Main request - claim 1 - inventive step
- Closest prior art was represented by document (D1). It merely disclosed the use of either fructose alone or cane sugar molasses in bacterial L-amino acid fermentation. The relevant question was therefore whether or not the skilled person would alter the prior art method and use as a carbon source fructose and glucose and avoid any other sugar compound.
- Document (D2) disclosed in table V on page 2094 the effect of carbon sources on L-Threonine production in E.coli. The table made clear that fructose used as carbon source gave the highest production (6.3 mg/ml) whereas the use of glucose as carbon source was the worst of the compounds tested (2.4 mg/ml). Cane sugar molasses was indicated to produce 2.8 mg/ml amino acid. The skilled person staring from document (D1) would therefore have been taught by document (D2) that fructose as carbon source was superior and that cane sugar molasses and glucose alone gave substantially inferior results.
- The subject-matter of claim 1 was therefore not rendered obvious to the skilled person.
- The patent showed the workability of the disclosed methods for L-Tryptophan fermentation.
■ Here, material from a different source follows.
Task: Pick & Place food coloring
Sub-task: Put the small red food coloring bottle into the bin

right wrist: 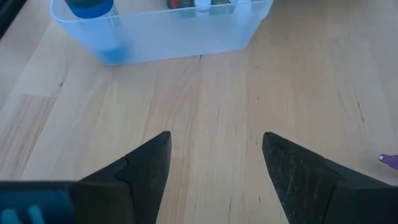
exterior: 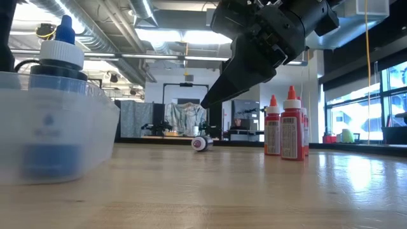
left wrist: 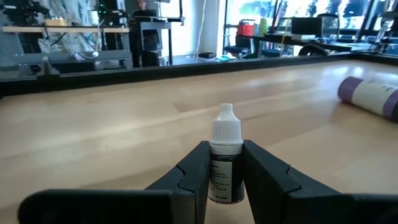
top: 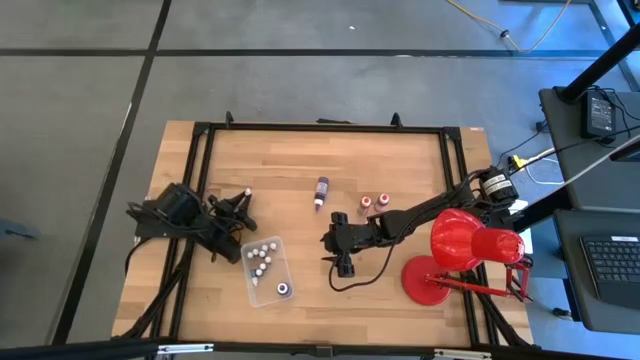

The skilled person could therefore expect the method to be applicable also to other L-amino acid fermentations.
Reasons for the Decision
1. The appeal is admissible.
Main request - claim 1 - added matter
2. During the appeal proceedings the parties have addressed the issue of added subject-matter in relation to claim 1 from various procedural angles including whether or not the ground of opposition under Article 100(c) EPC was at all assessable within the framework of the present appeal proceedings and whether the opposition division had exercised its discretion to not admit grounds of opposition in the proceedings properly or not.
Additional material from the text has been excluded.